Problem description => Pull every line with "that" from the material.

Input records =>
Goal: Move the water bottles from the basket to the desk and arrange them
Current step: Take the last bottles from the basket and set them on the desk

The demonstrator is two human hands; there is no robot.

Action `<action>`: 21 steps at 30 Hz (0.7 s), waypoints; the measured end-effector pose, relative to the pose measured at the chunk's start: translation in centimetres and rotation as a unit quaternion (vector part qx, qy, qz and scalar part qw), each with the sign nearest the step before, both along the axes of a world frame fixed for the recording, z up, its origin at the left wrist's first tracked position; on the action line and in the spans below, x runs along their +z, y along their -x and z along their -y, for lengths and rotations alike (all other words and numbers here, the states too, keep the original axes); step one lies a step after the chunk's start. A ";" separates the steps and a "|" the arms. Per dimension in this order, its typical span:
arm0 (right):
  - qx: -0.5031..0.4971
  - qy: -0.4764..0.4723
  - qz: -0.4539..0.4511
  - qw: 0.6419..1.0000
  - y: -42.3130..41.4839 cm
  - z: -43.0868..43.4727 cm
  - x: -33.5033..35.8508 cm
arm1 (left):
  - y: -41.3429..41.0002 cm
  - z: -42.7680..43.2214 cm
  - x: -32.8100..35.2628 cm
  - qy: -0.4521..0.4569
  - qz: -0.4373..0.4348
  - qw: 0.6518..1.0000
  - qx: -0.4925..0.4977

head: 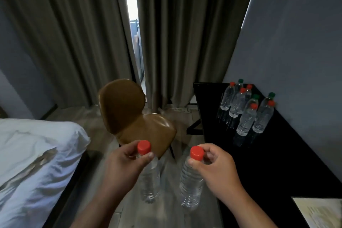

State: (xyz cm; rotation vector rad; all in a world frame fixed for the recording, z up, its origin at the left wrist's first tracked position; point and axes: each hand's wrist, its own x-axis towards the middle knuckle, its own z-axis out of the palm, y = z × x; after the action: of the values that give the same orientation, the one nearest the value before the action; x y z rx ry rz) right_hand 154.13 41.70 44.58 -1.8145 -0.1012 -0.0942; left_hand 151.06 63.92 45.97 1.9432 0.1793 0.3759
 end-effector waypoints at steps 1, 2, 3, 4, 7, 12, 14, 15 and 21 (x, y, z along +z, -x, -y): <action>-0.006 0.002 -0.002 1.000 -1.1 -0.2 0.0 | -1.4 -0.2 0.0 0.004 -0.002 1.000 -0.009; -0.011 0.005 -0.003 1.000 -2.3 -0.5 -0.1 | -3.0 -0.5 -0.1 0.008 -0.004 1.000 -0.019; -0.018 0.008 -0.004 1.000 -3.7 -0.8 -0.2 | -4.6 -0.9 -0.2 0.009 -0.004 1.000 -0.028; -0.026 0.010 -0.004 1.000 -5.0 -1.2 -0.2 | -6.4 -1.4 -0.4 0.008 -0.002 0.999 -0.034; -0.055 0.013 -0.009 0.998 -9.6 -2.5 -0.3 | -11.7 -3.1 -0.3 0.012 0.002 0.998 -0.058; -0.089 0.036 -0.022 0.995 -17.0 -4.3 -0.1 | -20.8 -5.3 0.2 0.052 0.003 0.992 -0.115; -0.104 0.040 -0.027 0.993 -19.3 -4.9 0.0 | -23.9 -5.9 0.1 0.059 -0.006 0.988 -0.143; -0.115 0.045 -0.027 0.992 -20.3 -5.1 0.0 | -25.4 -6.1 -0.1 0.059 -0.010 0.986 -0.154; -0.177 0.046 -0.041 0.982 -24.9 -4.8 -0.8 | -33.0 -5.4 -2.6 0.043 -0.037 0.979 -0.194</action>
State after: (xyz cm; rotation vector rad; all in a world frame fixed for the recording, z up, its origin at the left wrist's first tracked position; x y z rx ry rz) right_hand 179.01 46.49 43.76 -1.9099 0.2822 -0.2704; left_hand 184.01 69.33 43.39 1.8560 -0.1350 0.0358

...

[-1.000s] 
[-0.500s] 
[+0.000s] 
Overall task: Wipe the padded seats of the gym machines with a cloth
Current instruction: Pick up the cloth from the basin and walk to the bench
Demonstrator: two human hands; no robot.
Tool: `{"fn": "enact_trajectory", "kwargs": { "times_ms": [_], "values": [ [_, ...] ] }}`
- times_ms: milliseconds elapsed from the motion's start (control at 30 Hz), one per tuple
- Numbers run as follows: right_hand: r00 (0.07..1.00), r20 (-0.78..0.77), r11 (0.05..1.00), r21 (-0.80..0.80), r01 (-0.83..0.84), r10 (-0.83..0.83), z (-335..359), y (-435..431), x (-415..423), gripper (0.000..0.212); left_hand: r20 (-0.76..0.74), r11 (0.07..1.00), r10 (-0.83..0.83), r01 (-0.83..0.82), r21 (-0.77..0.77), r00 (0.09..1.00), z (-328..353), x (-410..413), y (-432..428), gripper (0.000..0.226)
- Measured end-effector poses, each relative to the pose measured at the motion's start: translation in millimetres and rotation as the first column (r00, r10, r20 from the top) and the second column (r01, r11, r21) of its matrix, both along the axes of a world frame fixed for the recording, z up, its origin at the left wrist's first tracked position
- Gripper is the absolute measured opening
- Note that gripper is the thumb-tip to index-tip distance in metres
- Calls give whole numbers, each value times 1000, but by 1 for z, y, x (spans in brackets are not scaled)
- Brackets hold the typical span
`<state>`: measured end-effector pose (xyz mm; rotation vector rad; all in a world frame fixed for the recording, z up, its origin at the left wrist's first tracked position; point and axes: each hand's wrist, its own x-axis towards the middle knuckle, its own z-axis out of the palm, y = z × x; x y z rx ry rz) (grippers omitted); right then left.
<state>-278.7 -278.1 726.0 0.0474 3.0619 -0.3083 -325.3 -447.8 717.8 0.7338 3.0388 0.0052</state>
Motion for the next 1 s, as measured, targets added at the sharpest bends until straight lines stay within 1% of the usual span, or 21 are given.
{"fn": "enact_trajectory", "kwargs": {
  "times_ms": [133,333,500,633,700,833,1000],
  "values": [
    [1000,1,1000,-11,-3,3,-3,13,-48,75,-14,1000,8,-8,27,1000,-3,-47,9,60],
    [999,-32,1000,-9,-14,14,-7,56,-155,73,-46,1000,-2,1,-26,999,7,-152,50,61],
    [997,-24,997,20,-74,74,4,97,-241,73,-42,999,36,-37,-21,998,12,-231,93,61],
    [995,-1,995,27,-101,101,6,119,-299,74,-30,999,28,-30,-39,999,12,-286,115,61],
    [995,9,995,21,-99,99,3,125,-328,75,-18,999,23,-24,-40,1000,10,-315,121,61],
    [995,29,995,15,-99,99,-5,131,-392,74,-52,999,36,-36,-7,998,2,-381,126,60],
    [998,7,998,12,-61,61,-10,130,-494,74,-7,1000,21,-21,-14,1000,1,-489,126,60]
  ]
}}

Output below =>
State: (xyz cm; rotation vector rad; all in a world frame fixed for the recording, z up, its origin at the left wrist's first tracked position; point and axes: each hand's wrist, its own x-axis towards the middle knuckle, its own z-axis out of the palm, y = z × x; after the action: of the values that give the same orientation, the one nearest the value before the action; x y z rx ry rz) right_hand 154.13 41.70 44.58 -1.8145 -0.1012 -0.0942; left_hand 151.06 63.92 45.97 1.9432 0.1793 0.3759
- Note that gripper is the thumb-tip to index-tip distance in metres

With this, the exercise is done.